_WHAT THE EXERCISE ASKS_.
Copy each line from the listing below where the word "with" shows up.

_RECORD EXTRACTS_.
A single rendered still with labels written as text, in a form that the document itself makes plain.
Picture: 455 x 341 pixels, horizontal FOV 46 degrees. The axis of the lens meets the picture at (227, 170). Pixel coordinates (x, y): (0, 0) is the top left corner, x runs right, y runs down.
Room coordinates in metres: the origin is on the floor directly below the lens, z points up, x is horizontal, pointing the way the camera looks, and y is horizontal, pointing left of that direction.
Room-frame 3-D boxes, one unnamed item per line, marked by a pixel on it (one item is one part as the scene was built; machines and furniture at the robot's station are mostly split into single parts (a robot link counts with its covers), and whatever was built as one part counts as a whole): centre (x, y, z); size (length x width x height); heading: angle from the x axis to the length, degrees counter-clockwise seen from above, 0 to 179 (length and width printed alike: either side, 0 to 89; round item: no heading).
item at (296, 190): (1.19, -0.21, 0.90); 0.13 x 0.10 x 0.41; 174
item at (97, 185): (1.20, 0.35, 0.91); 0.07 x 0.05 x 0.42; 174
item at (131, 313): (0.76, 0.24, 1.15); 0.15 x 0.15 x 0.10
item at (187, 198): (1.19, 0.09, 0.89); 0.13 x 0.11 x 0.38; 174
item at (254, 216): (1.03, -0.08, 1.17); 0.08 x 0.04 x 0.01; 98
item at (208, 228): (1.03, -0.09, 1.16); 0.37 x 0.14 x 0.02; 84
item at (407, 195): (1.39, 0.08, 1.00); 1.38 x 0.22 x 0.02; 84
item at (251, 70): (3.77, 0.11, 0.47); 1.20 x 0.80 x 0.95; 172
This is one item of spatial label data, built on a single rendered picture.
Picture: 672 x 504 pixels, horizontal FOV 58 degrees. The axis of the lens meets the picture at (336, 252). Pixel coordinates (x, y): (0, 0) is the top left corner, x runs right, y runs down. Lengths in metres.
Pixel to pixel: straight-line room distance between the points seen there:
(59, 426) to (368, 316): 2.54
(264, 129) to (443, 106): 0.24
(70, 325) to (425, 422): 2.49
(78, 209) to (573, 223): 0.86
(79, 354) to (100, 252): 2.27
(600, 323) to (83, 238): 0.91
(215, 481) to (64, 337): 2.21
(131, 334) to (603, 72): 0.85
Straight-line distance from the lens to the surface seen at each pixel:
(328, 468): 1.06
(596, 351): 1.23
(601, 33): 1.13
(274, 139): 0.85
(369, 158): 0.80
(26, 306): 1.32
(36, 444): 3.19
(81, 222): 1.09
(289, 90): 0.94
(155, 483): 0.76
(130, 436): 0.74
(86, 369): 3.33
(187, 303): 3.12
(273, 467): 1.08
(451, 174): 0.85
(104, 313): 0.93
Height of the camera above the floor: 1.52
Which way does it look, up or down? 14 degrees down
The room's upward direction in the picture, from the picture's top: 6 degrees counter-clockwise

_SOLUTION BELOW_.
A single rendered still with labels written as text, in a form that the document itself makes plain.
Room-frame 3-D boxes, one unnamed item per line, marked by a pixel on it (one item is one part as the scene was built; machines and furniture at the robot's station are mostly split into single parts (a robot link counts with its covers), and whatever was built as one part counts as a whole): centre (x, y, z); size (length x width x height); heading: angle from the x axis to the length, degrees counter-clockwise seen from above, 0 to 179 (length and width printed alike: either side, 0 to 89; round item: no heading).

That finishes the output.